声明:本文为本人在学习过程中,遇到的问题进行整理,若有不正确之处,还请大牛不吝赐教。
本文就 TensorFlow 构建卷积网络后,对大规模数据的训练方法进行整理。
众所周知,在训练卷积网络模型的过程中,为了保证模型的准确率,大量的数据是必须的。TensorFlow 中也提供了几种数据加载的方式,最简单最暴力的方式便是将所有的数据一次性加载到内存中进行训练,但如果数据量过大,以CoCo数据集为例,有将近14G的数据量(Coco数据集的Github下载地址:https://github.com/pdollar/coco),显然,将数据全部填入到内存中进行训练,是不现实的;且卷积过程中,需要消耗大量的内存,以本人练习过程中,构建的模型为例,使用了三层卷积层,两个全连接层,其中,每次卷积使用8个卷积核,一次卷积将在原图像的基础上,再生成24幅图像,且正式的模型构建中,需要的卷积核,卷积层数要比练习过程中,多的多。

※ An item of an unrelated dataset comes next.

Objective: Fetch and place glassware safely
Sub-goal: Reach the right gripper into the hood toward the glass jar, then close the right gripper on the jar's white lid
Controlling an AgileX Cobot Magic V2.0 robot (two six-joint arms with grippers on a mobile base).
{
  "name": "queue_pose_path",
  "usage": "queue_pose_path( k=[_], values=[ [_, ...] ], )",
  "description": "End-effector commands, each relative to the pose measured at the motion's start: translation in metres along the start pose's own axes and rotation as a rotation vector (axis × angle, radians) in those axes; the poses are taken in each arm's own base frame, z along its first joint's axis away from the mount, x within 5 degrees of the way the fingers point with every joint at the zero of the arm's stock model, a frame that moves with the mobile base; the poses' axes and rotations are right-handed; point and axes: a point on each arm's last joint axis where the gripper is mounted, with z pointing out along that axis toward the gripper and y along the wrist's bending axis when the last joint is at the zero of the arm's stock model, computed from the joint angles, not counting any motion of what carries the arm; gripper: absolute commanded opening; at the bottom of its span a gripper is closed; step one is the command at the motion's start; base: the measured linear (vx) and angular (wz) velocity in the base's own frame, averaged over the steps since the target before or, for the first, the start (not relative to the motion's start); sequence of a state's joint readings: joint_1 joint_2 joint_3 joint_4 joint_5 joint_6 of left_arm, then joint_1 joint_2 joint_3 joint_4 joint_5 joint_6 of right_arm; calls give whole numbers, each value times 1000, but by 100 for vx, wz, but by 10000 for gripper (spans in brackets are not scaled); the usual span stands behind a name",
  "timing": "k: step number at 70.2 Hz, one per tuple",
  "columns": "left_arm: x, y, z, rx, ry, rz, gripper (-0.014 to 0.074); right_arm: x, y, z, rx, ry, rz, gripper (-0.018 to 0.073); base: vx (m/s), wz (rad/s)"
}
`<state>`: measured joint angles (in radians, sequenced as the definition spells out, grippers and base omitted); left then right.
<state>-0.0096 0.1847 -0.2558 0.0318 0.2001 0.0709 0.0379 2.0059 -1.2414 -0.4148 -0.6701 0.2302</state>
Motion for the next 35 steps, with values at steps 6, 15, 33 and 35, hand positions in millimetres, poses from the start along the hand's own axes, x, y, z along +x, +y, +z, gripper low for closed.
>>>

本人在训练过程中,使用之前的做项目用过的人脸库进行训练卷积模型,图像为180*180大小的灰度图像,共26个类,每个类取100个样本进行训练,导致内存直接被爆,整个系统卡死的情况;为了解决上述问题,TensorFlow中提供了小批量样本进行训练的方法,可以一次只加载小批量的样本数据进行训练,最终,在不会因内存耗尽的情况下,对所有的样本进行训练。并且,TensorFlow中可实现数据加载与训练的异步处理,加快了程序处理的效率。其中,最常用的方式是从TFRecord文件中加载数据,这也是TensorFlow加载数据的标准格式。
但是,网上大部分的案例和例程中,只是对TFRecord格式的文件进行加载的讲解,并没有训练的例程,且网上有些例程并不正确。本人在编写程序的过程中走了不少弯路。现在将程序代码进行发表,一是作为自己以后的参考,二是希望能有人指点,三是希望后来的初学者少走弯路。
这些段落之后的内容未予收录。